Wally was able to supply this information, having picked up a little Tibetan in his travels. “Correct me if I’m wrong, Harry,” he said, “but doesn’t that more or less mean ‘fat and happy’?”
“Happy!” whispered Kath into my ear. “That means Harry gets to be your ‘Happy’ dwarf, even if he doesn’t get to marry you.”
“Yes,” I whispered back into her ear, “and look who I am going to marry.” The two of us could not help laughing, and the men urgently demanded to know what was going on. All Kath and I could do, though, was answer in unison, “Doc!”
Now all we had to do was figure out how to turn the inside joke into an inside job.
Chapter Forty-Two
Get Thee to the Church on a Dime
Kath and I headed back to the hotel, an impressive team of two. My job was to be made up, coiffed, and hook-and-eyed into my wedding ensemble. Kath, like a bulldog, defended my change-of-intended to the assembled bridal party. In the meantime, Wally wended his way to Splendid Tuxedos and came out suitably attired in nuptial raiment. Palpably in love, Wally and I drifted up the aisle and were hitched without a hitch. Harry proc
ured a saffron robe and sandals and got his head shaved in time to stand beside Wally as best man. Our wedding reception doubled as Harry’s farewell-to-the-flatlands-of-civilization party and was a success on both counts. Harry’s best-man toast was simple but heartfelt.
“To Dolly and Wally Rolly!”
“To Dolly and Wally! May they always be jolly!” chorused Harry’s six exes.
“Dolly and Wally, humph! We think it’s folly,” said Harry’s mother and grandma, but they raised their glasses in the toast just the same.
“Wally asked us to mind his collie, Molly, till he and Dolly get settled in the Cotswolds,” said the four Marias. They were happy about being able to help.

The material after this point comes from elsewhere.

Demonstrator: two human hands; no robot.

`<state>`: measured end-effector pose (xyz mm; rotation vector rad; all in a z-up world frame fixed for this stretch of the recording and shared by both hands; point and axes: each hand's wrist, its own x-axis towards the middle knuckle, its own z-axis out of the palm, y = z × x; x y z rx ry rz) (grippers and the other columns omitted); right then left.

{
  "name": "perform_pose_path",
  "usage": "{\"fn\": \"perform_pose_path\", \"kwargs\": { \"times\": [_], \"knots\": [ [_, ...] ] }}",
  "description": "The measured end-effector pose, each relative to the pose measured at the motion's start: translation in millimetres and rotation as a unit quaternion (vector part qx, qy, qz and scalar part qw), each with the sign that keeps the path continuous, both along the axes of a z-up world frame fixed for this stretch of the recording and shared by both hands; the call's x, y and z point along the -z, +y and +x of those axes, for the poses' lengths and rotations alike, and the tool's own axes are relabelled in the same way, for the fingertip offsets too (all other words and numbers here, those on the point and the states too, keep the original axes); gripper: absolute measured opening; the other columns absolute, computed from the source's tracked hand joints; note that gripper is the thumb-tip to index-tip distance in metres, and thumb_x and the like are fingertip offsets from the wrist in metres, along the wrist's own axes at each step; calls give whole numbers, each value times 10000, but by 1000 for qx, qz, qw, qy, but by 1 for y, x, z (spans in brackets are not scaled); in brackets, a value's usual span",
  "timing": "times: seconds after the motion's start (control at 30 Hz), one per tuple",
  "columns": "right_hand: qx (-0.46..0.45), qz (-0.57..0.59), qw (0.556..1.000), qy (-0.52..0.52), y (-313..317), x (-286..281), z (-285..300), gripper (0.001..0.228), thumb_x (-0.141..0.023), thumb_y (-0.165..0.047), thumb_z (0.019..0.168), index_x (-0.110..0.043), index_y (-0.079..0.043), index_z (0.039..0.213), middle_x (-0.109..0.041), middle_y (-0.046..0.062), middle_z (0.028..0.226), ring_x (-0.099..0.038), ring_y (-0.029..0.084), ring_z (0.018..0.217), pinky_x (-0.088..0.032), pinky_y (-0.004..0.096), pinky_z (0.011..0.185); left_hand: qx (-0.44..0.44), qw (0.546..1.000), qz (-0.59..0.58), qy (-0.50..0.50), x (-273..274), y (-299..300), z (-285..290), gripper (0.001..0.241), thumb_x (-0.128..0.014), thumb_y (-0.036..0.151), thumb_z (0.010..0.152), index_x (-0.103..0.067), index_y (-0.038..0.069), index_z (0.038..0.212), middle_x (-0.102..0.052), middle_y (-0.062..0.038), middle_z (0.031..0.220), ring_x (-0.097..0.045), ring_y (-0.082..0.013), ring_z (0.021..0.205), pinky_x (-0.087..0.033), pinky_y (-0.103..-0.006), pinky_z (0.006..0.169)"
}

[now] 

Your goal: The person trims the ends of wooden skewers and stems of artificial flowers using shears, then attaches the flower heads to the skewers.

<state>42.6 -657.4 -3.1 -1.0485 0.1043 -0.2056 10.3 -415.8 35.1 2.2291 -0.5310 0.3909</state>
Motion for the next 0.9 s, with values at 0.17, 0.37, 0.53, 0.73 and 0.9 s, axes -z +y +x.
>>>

“We’ll be minding Harry’s parrot, Polly, forever, because of Dolly and Wally,” moaned Harry’s sisters. “Those things live to be hundreds of years old!”
“To Dolly and Wally—and our father, Harry, too, by golly!” said Harry’s daughters.

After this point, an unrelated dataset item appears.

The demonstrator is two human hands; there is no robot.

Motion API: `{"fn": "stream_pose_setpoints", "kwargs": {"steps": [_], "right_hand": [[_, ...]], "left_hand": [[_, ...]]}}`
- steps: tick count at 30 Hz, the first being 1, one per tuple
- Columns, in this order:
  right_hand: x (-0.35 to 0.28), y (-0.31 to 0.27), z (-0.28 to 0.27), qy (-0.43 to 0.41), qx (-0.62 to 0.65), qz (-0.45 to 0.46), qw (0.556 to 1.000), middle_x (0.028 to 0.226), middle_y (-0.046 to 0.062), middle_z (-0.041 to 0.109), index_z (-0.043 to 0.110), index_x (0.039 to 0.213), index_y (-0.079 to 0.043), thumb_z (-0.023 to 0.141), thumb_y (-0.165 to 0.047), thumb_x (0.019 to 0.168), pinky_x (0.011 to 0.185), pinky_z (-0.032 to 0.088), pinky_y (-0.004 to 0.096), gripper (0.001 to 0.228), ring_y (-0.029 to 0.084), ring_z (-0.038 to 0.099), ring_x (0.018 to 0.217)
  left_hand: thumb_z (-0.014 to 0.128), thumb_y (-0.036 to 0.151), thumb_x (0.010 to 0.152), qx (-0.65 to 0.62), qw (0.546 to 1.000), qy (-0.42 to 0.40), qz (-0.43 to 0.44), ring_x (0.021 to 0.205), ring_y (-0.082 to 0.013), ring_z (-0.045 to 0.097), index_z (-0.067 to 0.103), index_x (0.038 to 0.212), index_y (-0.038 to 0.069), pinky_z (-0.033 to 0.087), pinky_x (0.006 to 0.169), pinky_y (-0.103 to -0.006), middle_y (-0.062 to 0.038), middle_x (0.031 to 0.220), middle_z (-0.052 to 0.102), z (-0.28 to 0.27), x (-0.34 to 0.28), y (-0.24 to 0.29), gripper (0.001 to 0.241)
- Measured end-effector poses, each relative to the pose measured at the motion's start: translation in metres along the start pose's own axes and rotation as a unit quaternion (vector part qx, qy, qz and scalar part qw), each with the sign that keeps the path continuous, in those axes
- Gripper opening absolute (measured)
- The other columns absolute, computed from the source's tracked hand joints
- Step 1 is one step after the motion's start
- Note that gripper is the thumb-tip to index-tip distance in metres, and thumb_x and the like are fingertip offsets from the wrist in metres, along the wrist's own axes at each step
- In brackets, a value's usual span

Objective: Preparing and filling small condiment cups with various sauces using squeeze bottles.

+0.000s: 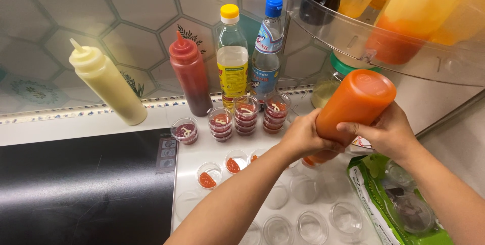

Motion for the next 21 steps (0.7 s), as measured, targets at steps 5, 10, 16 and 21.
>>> {"fn": "stream_pose_setpoints", "kwargs": {"steps": [5, 10, 16, 21], "right_hand": [[0.002, 0.0, -0.001, 0.013, -0.021, 0.0, 1.0, 0.12, 0.007, 0.072, 0.06, 0.129, -0.005, 0.086, -0.01, 0.071, 0.094, 0.058, 0.038, 0.064, 0.019, 0.07, 0.109], [0.001, -0.002, 0.002, 0.013, -0.029, -0.002, 0.999, 0.12, 0.007, 0.072, 0.06, 0.128, -0.005, 0.087, -0.01, 0.071, 0.095, 0.057, 0.037, 0.064, 0.018, 0.069, 0.111], [0.002, -0.013, 0.003, -0.001, -0.02, -0.009, 1.0, 0.124, 0.006, 0.07, 0.057, 0.133, -0.006, 0.086, -0.012, 0.071, 0.097, 0.056, 0.036, 0.069, 0.018, 0.067, 0.114], [-0.004, -0.036, -0.009, 0.007, -0.087, -0.041, 0.995, 0.12, 0.007, 0.071, 0.058, 0.131, -0.005, 0.088, -0.016, 0.07, 0.095, 0.056, 0.037, 0.069, 0.02, 0.068, 0.11]], "left_hand": [[0.092, 0.043, 0.054, 0.037, 0.999, -0.016, -0.023, 0.1, -0.0339, 0.075, 0.067, 0.124, 0.014, 0.058, 0.087, -0.0428, -0.013, 0.107, 0.079, -0.008, 0.01, 0.0, 0.08], [0.093, 0.044, 0.052, 0.035, 0.999, -0.021, -0.015, 0.099, -0.0336, 0.075, 0.066, 0.122, 0.014, 0.058, 0.087, -0.0426, -0.013, 0.107, 0.078, -0.011, 0.003, 0.003, 0.08], [0.094, 0.042, 0.051, 0.036, 0.999, -0.027, -0.029, 0.103, -0.0326, 0.074, 0.065, 0.125, 0.015, 0.057, 0.088, -0.042, -0.013, 0.11, 0.078, -0.011, 0.0, 0.011, 0.084], [0.093, 0.034, 0.058, -0.042, 0.997, -0.063, -0.017, 0.107, -0.0287, 0.076, 0.055, 0.13, 0.007, 0.06, 0.089, -0.0388, -0.015, 0.115, 0.077, -0.007, 0.008, 0.027, 0.086]]}}
Point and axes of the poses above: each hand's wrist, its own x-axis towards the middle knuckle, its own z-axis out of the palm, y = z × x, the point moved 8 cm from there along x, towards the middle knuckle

“Really,” Bella said, “whatever way you look at it, Harry still gets his Dolly.”
“Whatever are you prattling about?” Miss Bess asked her.
“Our Dolly or the Dalai Lama; either way, it’s a win for Harry,” replied Bella.
Fending off a volley of tossed rice with her bridesmaid’s parasol brolley, my dear cousin Jean summed up the bridal toasts as we all left the building.
“Happiness always, and never forget how much we all love you.”
I have never forgotten; after what came next, how could I forget?
Chapter Forty-Three
A Consummation Devoutly to be
Wished—or Perhaps Not
It has been a year now that Wally and I are married—a year since my night in “the Almighty’s Way Station for Wayward Tudor Women.” I have kept rule number one and not told a living soul about that night—not even Wally.